The virus attacks the nervous system and can cause irreversible paralysis within hours of infection. It often spreads in areas with poor sanitation and children under five are the most vulnerable, but it can be halted, as it was in many developed countries, with comprehensive vaccination programmes. The polio plan's $5.5 billion budget includes the costs of reaching and vaccinating more than 250 million children multiple times every year, monitoring and surveillance in more than 70 countries, and securing the infrastructure that health campaigners hope will go on to help other health programs.
CASH BACKING In a statement issued by the World Health Organisation, world leaders and individual philanthropists backed the plan by the Global Polio Eradication Initiative (GPEI) by pledging almost three-quarters of the funds up front. "After millennia battling polio, this plan puts us within sight of the endgame," said the WHO's director-general Margaret Chan. "We have new knowledge about the polio viruses, new technologies and new tactics to reach the most vulnerable communities."
The GPEI, launched in 1988, is a grouping of governments, the WHO, Rotary International, the CDC and the United Nations children's fund UNICEF, supported by philanthropic groups such as the Gates Foundation. Speaking at a summit on vaccines in Abu Dhabi, Bill Gates said his foundation would stump up $1.8 billion - a third of the total cost of the GPEI's six-year budget.

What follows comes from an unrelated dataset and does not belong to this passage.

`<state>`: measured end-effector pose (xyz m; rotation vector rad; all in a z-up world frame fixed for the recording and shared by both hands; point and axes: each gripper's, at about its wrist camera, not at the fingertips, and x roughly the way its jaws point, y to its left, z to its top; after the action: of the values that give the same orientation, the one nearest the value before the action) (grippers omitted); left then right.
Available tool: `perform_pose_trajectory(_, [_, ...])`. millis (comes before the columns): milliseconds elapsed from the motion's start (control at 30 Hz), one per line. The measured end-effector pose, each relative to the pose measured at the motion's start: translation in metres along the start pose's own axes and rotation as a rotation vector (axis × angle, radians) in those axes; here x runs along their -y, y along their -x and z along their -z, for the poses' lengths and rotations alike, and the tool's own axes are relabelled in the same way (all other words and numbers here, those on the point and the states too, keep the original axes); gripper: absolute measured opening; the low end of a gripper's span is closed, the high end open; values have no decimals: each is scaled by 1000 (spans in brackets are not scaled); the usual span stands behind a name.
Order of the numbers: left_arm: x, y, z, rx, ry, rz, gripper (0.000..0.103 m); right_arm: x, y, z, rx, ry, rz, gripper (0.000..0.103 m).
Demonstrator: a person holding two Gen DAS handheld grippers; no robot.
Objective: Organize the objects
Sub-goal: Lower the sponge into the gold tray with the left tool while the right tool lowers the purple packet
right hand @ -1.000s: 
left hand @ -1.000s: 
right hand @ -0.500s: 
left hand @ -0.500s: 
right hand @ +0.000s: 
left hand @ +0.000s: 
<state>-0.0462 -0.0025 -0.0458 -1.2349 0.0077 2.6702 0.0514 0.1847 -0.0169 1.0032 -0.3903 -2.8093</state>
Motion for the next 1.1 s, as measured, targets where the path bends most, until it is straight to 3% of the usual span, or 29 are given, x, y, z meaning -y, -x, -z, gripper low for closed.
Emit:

Another $335 million was promised by a seven-strong group of other philanthropists, including the Tahir Foundation, Bloomberg Philanthropies and the Carlos Slim Foundation. Multiple government donors - among them Britain, Germany, Norway, Pakistan and Nigeria - also made pledges, bringing the total promised so far for the plan to just over $4 billion.
Public health experts say if the polio eradication campaign succeeds, the world would not only declare its second eradicated disease - smallpox was wiped out in 1979 - it would also be billions of dollars richer. A 2010 analysis found that if polio transmission were to be stopped by 2015 the net benefit from reduced treatment costs and productivity gains would be $40 billion to $50 billion by 2035.